With the emergence of Early Hearing Detection and Intervention (EHDI) programs, infants will have a complete hearing assessment by 3 months of age and be fitted with amplification by 6 months of age (American Academy of Audiology, 2003). Because they were collected well before the onset of EHDI programs, the Feigin et al. (1989) normative data set did not include many infant subjects and may not describe infant ear canal acoustics in sufficient detail to differentiate between infants of ages 3, 6, and 12 months. Also, the norms were collected with standard eartips rather than custom earmolds. For these reasons, a collaborative study was completed by researchers at the University of Western Ontario and Boys Town National Research Hospital to gather normative data that included infant subjects and custom earmolds (Bagatto et al., 2002).

RECD measurements were obtained from 392 infants and children, aged 1 month to 16 years. Acoustic immittance tips were used to measure RECDs on 141 ears, and personal earmolds were used on 251 ears. The data for both coupling procedures indicated substantial between-subject variability across frequency (Figure 1). For example, the range of variability of RECDs measured with personal earmolds on infants younger than 6 months old was 15 dB at 500 Hz. More variability was noted in the very high and very low frequencies.

Figure 1.

Real-ear-to-coupler differences (RECD) (in dB) measured with (A and B) foam/immittance tips and (C and D) earmolds as a function of age at 500 and 4000 Hz (adapted from Bagatto et al., 2002).

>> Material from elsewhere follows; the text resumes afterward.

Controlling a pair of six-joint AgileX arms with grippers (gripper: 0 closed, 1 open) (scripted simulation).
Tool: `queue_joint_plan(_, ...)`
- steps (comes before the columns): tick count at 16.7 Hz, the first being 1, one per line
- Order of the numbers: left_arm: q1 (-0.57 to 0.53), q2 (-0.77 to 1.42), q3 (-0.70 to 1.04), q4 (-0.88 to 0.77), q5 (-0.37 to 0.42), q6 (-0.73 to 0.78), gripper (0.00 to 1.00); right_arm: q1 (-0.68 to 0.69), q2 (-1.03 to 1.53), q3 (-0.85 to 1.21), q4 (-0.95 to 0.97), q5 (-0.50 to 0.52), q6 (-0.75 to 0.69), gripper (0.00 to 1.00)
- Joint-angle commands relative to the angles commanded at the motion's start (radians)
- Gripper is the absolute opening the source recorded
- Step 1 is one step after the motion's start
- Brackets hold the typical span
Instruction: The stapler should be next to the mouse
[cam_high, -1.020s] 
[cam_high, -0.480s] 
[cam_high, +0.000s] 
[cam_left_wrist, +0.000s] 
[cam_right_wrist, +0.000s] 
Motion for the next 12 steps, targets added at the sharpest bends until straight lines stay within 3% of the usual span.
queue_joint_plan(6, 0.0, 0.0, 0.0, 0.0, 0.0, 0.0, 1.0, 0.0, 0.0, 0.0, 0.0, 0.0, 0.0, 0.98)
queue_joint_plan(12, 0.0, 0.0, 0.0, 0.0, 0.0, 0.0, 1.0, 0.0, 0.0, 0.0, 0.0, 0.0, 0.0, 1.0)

Logarithmic regression analyses were performed on the RECD data for each coupling method at each frequency to develop two sets of age-related RECD predictions: (1) frequency-specific predictions by age for eartip coupling, and (2) frequency-specific predictions by age for earmold coupling. The published regressions resulted in a poor association between measured RECD values and subject age (r² = 0.00 to 0.32). It is also important to note that using these equations to predict RECDs for immittance tips and earmolds may result in values that fall within 14 dB of the actual RECD in 95% of cases (Bagatto et al., 2002). To achieve an improvement in the predictive power of the regression equations, a reanalysis of the data was completed and the results are reported below.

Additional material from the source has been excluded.